Just yesterday, someone tried to steal a large six-figure balance from my Hilton Honors account. The only reasons they failed were because I was vigilant and Hilton’s customer service team was quick to lock down the account and reverse any redemptions. But there’s more that can be done, especially as people share more about their lives online and account services become increasingly automated.
This story uses an example of my experience with Hilton, but you might want to follow similar advice with other programs.
Whoever tried to steal my Hilton points… better luck next time. 🤨
— Travel Codex (@travelcodex) December 2, 2019
I’m not sure how this happened. I do use services like Award Wallet to track several accounts, and I store my passwords with them. (There is an option not to store your passwords, if you want to be more secure.) My mailing address isn’t hard to find. It’s possible I inadvertently posted a picture on the blog with my Hilton Honors account number.
These are all bad security moves. I do not normally live my life thinking people are out to get me, but at the same time I realize I have made it easier for that small slice of the population that wants to do bad.
Still, few people know my personal email address or my phone number, which are the only ones I’ve ever used with a loyalty program, and there’s no evidence either one was compromised. It remains unclear how someone was able to access and change the contact information on my account.
I was able to detect and prevent the fraud by paying close attention to my email alerts. Around lunch yesterday I got an email from Hilton that a new email address had been added to my account. Then shortly after I got a second email that an email address had been removed. I quickly tried to log in on my phone’s app and found that I couldn’t.
Immediately I found myself a conference room at the office and called Hilton’s customer service team. They had difficulty confirming my identity because, lo and behold, the information I gave them was no longer on my customer profile. But I did know my account number, the approximate balance, and a history of recent stays. Perhaps this is what the fraudster used, too?

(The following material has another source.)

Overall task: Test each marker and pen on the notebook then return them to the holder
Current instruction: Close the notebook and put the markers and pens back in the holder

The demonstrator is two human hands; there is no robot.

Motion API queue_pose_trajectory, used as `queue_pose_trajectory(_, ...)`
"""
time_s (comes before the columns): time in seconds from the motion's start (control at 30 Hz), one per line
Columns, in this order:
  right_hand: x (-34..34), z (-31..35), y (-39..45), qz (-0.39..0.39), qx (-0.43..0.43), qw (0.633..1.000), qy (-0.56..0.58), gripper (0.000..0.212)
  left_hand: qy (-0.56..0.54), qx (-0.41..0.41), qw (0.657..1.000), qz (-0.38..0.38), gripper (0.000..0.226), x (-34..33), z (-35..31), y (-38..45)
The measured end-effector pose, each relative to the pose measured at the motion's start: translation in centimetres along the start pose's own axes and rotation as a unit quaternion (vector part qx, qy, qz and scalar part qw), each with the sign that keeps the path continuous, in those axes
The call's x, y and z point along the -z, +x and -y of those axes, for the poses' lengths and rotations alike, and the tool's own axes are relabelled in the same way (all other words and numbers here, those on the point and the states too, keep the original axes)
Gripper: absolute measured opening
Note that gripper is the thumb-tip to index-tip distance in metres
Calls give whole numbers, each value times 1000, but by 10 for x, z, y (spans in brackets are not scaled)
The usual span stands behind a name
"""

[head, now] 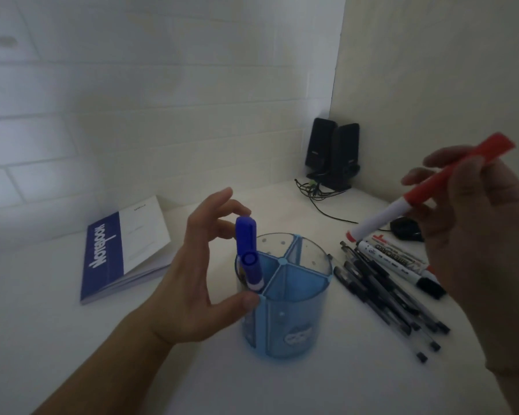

In any case, they immediately put a lock on the account to block future redemptions and cancelled transactions that were already in place. We were able to put my email address and phone number back into my account profile and remove the incorrect information. I also changed the password on my Hilton Honors account and my email address.
The guy must have still been logged in because new information was being populated as we worked.
Now here’s the important part. Hilton has an option to add two-factor authentication to your account, which means they will email or text you before making any changes. Now that it’s turned on I’ve already received at least one text that I didn’t request, perhaps because the fraudster was making a second attempt to undo our fixes.
To do this yourself, log into your Hilton account, click on Profile, and then click on Personal information. There is a section on the right to add enhanced security.
The next step was to wait for Hilton’s fraud department to complete its review. I was told that I would still be able to log in but that no redemptions would be permitted until then.
Fortunately it took less than a day. Their team made the usual recommendations to change my password and add the two-factor authentication I just mentioned. While on the phone with customer service, they also suggested it was possible to change my account number. Apart from replacing my phone number and email address, which I really don’t want to do, that might be the most effective step for now.
Always, always keep a close eye on your loyalty programs. It may not be real money, but it’s worth something to someone, and the controls are never as good as a bank. In this case everything worked out well. You can imagine how upset I’d be if I ignored those notifications and called Hilton a week later!